Rounding the corner of a thatched hut, we came to an open space of beaten brown earth and Jumaine announced with clear pride in his voice, ‘There it is. The Grand Mosque of Kasongo.’
Less imposing than the town’s Catholic cathedral of Saint Charles, it was impressive all the same. A rectangular structure, the roof must have reached ten metres from the ground, and the windows and door frames were finished in rather delicate brickwork. The whole thing was the same brown tone as the earth, but as I peered through one of the windows I expected to see a splash of colour – an old Arab carpet, perhaps, or a prayer niche. There was nothin
g. The floor was beaten earth and the walls were muddy brown.
‘There used to be many thousands of Muslims in Kasongo who worshipped every day,’ Jumaine was reminiscing as we walked back through the cité. ‘But something happened and the numbers became less. I don’t know what it was. Maybe the old religions of the forest came back.’
With that, Jumaine, a living relic of the Arab slaving empire of Kasongo, wandered off, his fez the last thing I saw disappearing behind the thatch of a hut’s roof.
The next piece of headgear I saw made me laugh out loud and feel homesick, all at the same time. It was a cap made of Scottish tweed, the sort of thing I would expect my father to be wearing, black with rain on the banks of a salmon river. It did not look like the most appropriate hat for the sweaty tropical African bush, but that did not seem to bother its owner, an energetic eighty-two-year-old called Vermond Makungu.

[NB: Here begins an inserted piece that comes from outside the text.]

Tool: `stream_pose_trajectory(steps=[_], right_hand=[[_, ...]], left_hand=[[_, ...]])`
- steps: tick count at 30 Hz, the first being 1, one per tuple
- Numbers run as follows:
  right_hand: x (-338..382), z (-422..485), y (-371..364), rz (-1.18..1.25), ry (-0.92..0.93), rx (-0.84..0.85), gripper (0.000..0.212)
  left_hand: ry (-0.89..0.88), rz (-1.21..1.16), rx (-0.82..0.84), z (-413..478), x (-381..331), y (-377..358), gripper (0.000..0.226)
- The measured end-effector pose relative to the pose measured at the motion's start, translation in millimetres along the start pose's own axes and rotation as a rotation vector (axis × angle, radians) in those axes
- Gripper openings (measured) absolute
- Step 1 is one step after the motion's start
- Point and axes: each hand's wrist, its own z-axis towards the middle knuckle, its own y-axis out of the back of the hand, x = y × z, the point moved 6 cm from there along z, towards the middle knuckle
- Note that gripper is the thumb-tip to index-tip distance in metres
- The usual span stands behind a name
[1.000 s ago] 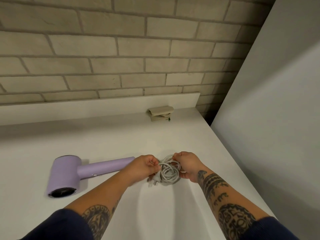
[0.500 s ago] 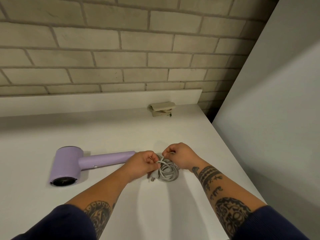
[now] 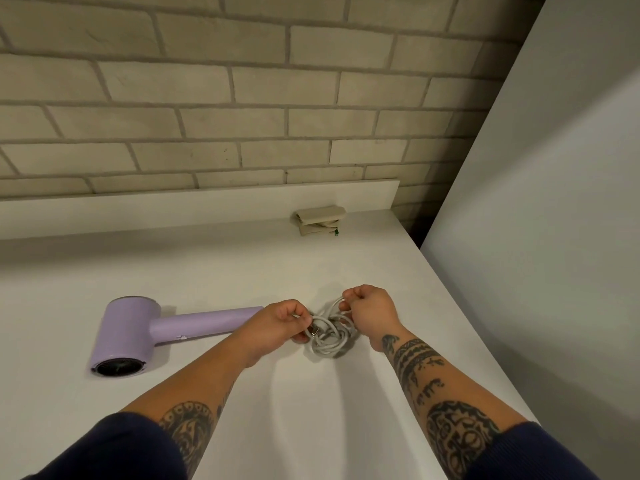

He was one of many elderly characters I met in the Congo who conveyed to me such a vivid picture of a country in decline, a backward community that was not just undeveloped, but undeveloping. They all had stories about how life used to be relatively normal, sophisticated even, but how the modern reality was so much worse.
‘I used to work for the big tropical hospital here in Kasongo back in the 1960s and 1970s.’ Vermond seemed happy to have someone with whom to discuss what he called the Good Old Days. ‘I was responsible for buying equipment for the hospital, so I would fly all over the world to buy X-ray machines, respirators and that sort of thing. I went to Kinshasa often. It was there that I bought this hat, from a trade fair. You can see it was exported to the francophone world, because the label here has the French for “Made in Scotland”. But I flew to Japan, to Rome, to Brussels, all over Europe. Now look what has happened. Look at where I live.’
We were standing in an old shop in what one day had been a terrace close to the Belgian monument in Kasongo. Part of the roof was missing and the damp floor was cluttered with rather second-rate bric-a-brac – broken furniture, stained clothing, dirty cooking pots. Vermond clearly had a thing about hats because among his possessions I spotted a classic icon of Belgian colonial rule, a cream-coloured sun helmet, the sort of topi Tintin wore throughout his Tintin Au Congo adventures. Seeing it made me think of all the black-and-white photographs I had seen during my research of Congolese colonials carrying out the business of colonialism – stalking past railway stations or peering from road bridges or surveying copper mines – and always doing it while wearing one of these topis.